Architectural Perspective

SmartKNN is organized around two strictly separated phases:

  • Configuration Phase (Preparation Time)
  • Execution Phase (Inference Time)

All learning, analysis, and decision-making about how predictions should behave occurs during configuration.
Inference is fully deterministic and does not adapt or mutate system state.


Core Architectural Layers

SmartKNN is composed of several architectural layers, each with a clearly defined role.

Configuration Layer

The configuration layer is responsible for analyzing the dataset and preparing the inference system.

It owns: - Feature importance estimation - Optional feature pruning decisions - Distance configuration - Backend selection and initialization

This layer executes once per model setup and produces an immutable configuration used during inference.


Distance and Similarity Layer

This layer defines how similarity between samples is computed.

It owns: - Feature weighting - Distance scaling and normalization - Consistent distance behavior across backends

This layer does not perform neighbor retrieval or prediction logic.
Its sole responsibility is defining how distance is measured.


Neighbor Retrieval Layer

The neighbor retrieval layer is responsible for efficiently identifying candidate neighbors.

It owns: - Backend-specific retrieval logic - Indexing or data organization strategies - Performance characteristics related to scale

This layer is interchangeable and does not influence prediction semantics - only how candidates are retrieved.


Prediction and Reporting Layer

This layer is responsible for producing final outputs.

It owns: - Aggregation of neighbor information - Prediction computation - Optional interpretability and reporting outputs

It does not perform learning, backend selection, or distance configuration.


Execution-Time Guarantees

SmartKNN enforces several architectural guarantees at inference time:

  • No parameter updates or learning
  • No backend switching
  • No configuration mutation
  • Deterministic execution given identical inputs

These guarantees ensure predictable latency, reproducibility, and debuggability in production environments.


Separation of Concerns

A key architectural principle in SmartKNN is strict separation of responsibilities:

  • Configuration logic never executes during inference
  • Distance logic is isolated from retrieval logic
  • Backend strategy does not affect prediction semantics
  • Prediction logic does not influence distance or retrieval behavior

This separation enables safe optimization and extension of individual components without cascading side effects.

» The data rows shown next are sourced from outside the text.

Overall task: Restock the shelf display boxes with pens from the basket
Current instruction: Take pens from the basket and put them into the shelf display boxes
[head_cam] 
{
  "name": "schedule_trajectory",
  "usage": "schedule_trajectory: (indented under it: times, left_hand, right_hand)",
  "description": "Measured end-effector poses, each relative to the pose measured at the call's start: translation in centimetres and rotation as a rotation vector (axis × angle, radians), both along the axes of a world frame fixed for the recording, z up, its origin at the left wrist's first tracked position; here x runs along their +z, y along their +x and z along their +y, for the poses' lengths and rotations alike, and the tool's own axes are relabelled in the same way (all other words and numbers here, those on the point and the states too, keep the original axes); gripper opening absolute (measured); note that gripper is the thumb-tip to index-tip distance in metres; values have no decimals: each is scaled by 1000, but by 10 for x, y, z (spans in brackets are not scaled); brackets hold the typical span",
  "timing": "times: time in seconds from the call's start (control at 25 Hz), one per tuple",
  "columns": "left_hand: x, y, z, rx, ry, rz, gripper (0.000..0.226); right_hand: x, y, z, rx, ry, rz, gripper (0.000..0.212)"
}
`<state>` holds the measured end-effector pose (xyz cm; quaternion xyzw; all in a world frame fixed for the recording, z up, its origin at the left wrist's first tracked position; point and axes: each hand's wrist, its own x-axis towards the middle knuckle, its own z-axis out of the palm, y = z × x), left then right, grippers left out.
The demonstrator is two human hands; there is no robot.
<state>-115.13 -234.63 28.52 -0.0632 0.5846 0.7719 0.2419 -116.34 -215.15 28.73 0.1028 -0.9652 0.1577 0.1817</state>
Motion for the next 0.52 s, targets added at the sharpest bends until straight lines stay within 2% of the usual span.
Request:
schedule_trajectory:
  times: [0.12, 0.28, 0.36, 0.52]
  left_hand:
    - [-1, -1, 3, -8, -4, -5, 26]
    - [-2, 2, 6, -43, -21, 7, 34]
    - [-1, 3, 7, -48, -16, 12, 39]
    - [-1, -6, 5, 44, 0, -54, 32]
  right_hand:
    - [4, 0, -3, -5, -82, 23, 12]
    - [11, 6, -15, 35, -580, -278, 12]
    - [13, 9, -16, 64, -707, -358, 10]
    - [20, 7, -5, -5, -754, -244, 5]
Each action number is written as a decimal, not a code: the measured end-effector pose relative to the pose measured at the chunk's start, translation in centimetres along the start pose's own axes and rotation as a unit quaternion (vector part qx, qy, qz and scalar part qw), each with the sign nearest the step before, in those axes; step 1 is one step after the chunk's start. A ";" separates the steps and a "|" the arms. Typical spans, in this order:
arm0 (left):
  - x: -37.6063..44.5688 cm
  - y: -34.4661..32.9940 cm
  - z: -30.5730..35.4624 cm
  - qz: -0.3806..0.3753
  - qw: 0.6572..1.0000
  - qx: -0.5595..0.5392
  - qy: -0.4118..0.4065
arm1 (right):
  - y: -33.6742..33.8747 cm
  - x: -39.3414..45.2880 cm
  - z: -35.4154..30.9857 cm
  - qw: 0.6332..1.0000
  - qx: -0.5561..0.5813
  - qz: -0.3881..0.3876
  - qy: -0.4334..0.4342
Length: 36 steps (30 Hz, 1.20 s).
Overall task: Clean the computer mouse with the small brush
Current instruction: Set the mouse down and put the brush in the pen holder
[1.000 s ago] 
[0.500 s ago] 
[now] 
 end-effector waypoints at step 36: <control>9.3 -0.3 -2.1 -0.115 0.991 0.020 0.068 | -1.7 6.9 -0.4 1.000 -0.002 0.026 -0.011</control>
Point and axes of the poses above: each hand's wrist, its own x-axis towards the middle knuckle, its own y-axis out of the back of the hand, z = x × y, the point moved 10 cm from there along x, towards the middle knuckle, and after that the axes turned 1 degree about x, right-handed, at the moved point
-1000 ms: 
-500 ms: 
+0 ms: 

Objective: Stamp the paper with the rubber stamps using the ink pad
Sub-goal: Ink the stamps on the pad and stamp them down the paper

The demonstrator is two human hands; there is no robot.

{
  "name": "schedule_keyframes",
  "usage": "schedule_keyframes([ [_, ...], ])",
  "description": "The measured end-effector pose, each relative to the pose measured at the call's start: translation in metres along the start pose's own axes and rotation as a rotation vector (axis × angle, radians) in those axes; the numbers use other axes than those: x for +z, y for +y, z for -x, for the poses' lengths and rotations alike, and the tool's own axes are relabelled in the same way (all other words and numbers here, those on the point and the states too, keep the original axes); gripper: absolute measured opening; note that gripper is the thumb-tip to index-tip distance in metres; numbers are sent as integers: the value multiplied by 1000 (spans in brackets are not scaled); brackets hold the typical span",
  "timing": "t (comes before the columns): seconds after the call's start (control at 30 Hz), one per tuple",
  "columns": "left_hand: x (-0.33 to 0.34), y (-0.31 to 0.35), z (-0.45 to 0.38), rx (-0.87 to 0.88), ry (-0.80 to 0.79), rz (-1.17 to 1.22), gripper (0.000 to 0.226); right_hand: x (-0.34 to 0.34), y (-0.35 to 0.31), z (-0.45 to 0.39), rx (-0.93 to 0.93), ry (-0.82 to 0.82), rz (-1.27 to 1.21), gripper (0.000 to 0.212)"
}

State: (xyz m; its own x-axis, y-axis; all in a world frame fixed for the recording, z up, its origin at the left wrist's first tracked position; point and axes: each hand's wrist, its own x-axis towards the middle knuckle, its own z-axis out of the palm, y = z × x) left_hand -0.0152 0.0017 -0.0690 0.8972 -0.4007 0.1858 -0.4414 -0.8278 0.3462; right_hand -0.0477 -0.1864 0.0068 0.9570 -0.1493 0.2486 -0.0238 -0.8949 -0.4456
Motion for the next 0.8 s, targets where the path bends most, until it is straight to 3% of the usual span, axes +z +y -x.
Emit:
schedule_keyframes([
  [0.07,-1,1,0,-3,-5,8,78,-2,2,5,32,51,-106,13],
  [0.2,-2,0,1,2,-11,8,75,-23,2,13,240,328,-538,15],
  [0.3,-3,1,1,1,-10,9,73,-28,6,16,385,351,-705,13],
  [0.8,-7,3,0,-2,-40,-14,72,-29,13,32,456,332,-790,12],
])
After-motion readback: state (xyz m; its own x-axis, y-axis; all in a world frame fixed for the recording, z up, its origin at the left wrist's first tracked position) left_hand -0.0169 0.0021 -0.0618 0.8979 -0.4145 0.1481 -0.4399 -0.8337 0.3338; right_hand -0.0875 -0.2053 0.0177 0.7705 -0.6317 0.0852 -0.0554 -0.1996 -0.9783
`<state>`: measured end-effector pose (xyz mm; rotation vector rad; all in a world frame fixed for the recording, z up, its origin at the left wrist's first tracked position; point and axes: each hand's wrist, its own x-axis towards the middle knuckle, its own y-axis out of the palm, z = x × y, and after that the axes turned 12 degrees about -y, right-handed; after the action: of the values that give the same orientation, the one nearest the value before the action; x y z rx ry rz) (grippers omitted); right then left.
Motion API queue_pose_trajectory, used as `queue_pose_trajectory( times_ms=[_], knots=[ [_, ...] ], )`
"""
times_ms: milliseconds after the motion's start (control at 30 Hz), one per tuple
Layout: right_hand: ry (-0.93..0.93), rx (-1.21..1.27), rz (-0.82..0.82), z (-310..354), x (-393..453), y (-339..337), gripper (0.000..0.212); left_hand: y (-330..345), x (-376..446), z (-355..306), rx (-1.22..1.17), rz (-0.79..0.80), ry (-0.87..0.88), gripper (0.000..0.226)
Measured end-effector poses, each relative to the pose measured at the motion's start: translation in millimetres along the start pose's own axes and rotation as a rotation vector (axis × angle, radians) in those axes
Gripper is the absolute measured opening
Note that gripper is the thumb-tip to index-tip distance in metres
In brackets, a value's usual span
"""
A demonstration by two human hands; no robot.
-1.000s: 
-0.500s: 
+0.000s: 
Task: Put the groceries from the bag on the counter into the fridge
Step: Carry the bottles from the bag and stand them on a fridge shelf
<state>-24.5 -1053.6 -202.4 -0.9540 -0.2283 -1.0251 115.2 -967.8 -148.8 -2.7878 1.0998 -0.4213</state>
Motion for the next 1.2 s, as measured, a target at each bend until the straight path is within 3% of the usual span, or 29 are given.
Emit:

Architectural Implications

The SmartKNN architecture enables:

  • Predictable and bounded inference latency
  • Clear reasoning about system behavior
  • Independent optimization of subsystems
  • Safe extension and experimentation
  • Strong alignment with production constraints

By structuring nearest-neighbor learning as a system rather than a monolithic algorithm, SmartKNN provides engineers with explicit control over performance, behavior, and trade-offs.